Они вернулись в прихожую. Аленка все еще сидела в кресле и потихоньку всхлипывала.
Обыски продолжались всю ночь. Население оккупированной Европы хорошо с ними знакомо. Люди многократно испытали тот мучительный страх и беспокойство, которые их всегда сопровождают. В намеренном и систематическом использовании для обысков и арестов ночного времени, в часы перед рассветом, было более действенное запугивание, чем гул бомбардировщиков над головой. Такой же пронзительный ужас вызывает только стук сапог палача, направляющегося по длинному коридору к камере смертников. В ту ночь звезды над шпилями пражских башен и над невидимой паутиной радиоволн были жесткими и холодными. В ту ночь резкий голос Пражского радио был суров и беспощаден. Кто-то дорого заплатит за это поругание!
Были переданы специальные инструкции для жителей Праги.
Гражданским лицам запрещается выходить из своих домов с 9 часов вечера 27 мая до 6 часов утра 28 мая.
Все публичные бары, кинотеатры, театры и прочие общественные заведения закрываются.
Движение всего общественного транспорта прекращается.
Всякий, застигнутый на улице во время комендантского часа и не остановившийся по требованию, будет застрелен на месте.
Ян проснулся в половине шестого. Он спал, согнувшись в кресле, в квартире Моравец. Тело его затекло и все болело.
Чувствовал он себя по-прежнему крайне подавленным. Рана в груди ныла, забинтованный глаз пульсировал под повязкой. Он посмотрел на холодный серый свет в окне, потом — на свое унылое отражение в зеркале в ванной. Пощупал пальцами свое одутловатое, распухшее лицо. В Праге, просыпающейся в то утро под чистым июньским небом, начинался новый день террора.
Люди включали радио и узнавали о том, что произошло за ночь.
Так они узнали о начале казней. В первых сообщениях по радио назывались имена пятерых человек, не имевших никакого отношения к сопротивлению. Они были казнены за то, что пустили на ночлег незарегистрированных лиц.

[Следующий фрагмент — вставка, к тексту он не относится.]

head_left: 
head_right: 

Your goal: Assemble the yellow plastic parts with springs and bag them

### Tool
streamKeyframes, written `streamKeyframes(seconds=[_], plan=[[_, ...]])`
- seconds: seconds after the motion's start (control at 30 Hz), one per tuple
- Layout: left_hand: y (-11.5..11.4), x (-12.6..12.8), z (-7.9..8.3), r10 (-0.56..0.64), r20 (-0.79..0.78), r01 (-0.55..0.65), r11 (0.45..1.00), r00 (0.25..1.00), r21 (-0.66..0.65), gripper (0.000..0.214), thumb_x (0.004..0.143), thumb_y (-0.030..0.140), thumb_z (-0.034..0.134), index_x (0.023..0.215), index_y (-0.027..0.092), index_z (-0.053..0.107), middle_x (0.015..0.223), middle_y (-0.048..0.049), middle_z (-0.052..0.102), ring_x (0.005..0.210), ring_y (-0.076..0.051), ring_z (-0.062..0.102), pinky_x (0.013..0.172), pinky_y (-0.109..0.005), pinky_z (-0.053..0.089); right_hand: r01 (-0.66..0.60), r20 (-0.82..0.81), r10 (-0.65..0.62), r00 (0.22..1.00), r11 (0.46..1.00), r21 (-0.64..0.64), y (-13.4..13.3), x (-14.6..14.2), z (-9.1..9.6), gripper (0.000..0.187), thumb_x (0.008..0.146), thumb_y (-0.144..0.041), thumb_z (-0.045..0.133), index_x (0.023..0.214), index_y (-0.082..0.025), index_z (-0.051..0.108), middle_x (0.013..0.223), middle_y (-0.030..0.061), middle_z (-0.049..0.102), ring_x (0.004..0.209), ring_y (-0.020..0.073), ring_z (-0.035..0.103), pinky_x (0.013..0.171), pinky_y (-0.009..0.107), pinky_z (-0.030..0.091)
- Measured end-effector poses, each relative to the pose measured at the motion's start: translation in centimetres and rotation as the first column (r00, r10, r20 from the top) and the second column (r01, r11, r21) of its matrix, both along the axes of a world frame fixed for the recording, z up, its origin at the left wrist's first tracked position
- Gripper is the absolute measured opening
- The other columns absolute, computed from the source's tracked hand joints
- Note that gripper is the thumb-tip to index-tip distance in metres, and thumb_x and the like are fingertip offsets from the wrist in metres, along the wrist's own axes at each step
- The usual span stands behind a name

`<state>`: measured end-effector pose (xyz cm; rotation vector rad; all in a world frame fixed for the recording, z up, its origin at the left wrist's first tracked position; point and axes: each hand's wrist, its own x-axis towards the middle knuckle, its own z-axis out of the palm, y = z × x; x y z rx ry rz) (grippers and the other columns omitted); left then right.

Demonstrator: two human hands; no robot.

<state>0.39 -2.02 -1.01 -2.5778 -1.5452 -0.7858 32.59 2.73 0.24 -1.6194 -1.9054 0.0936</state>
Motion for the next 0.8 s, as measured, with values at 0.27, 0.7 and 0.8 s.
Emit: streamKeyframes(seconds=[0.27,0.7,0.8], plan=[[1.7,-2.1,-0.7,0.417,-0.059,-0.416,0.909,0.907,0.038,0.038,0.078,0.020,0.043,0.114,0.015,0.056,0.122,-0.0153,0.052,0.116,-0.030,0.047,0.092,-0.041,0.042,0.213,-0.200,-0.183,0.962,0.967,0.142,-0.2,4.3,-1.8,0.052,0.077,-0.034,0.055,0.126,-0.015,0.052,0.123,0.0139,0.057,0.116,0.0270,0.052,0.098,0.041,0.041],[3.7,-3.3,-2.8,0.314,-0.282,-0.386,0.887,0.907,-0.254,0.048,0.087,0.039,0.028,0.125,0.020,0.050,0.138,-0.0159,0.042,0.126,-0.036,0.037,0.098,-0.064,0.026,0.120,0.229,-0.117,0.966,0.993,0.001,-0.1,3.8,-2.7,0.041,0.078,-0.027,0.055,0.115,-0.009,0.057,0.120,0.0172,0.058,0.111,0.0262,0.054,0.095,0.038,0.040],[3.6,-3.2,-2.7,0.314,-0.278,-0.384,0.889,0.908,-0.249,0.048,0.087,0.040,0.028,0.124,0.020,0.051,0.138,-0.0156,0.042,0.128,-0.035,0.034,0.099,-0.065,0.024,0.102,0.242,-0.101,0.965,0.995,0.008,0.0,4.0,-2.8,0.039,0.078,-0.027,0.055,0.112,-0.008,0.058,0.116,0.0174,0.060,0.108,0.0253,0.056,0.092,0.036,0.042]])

Ян прошел в кухню. Тетушка Мария была уже там. В халате и домашних тапочках, она готовила кофе. Никогда прежде он не замечал, что у нее такие седые волосы. Она улыбнулась ему.
Говорила полушепотом, как говорят ранним утром, когда остальные в доме еще спят.
Она спросила, что они в это время делали в Англии.
Он понял, что она думает о своем сыне, который служит в английских ВВС. Интересно, на каком из замаскированных аэродромов они базируются? Сидит ли он на дежурстве в одном из тех домиков вдоль трассы, следя за возвращением черных бомбардировщиков из ночных рейдов? Или спит в продуваемом ветром разборном бараке, а дежурный капрал уже совершает обход и кричит: «Подъем!»
Он пытался рассказать ей о жизни в Англии. Как одни жители в городах считают число жертв воздушных налетов, а другие, глядя на свои разрушенные дома, не знают, что с ними будет дальше. Он рассказал также, что в некоторых частях страны люди вряд ли вообще знают о том, что идет война. Рассказал об одном знакомом ему месте — деревне под названием Айтфильд. Они с Йозефом не раз бывали там в гостях у семьи Эллисон. Их дом стоит на краю деревни — рядом с полем. К нему ведет по огороду длинная дорожка. Из окна комнаты, в которой спали они с Йозефом, видны просторы полей, и как раз в это время утром пятнистые черно-белые коровы начинают мычать, требуя, чтобы их подоили. Теперь все это казалось таким далеким.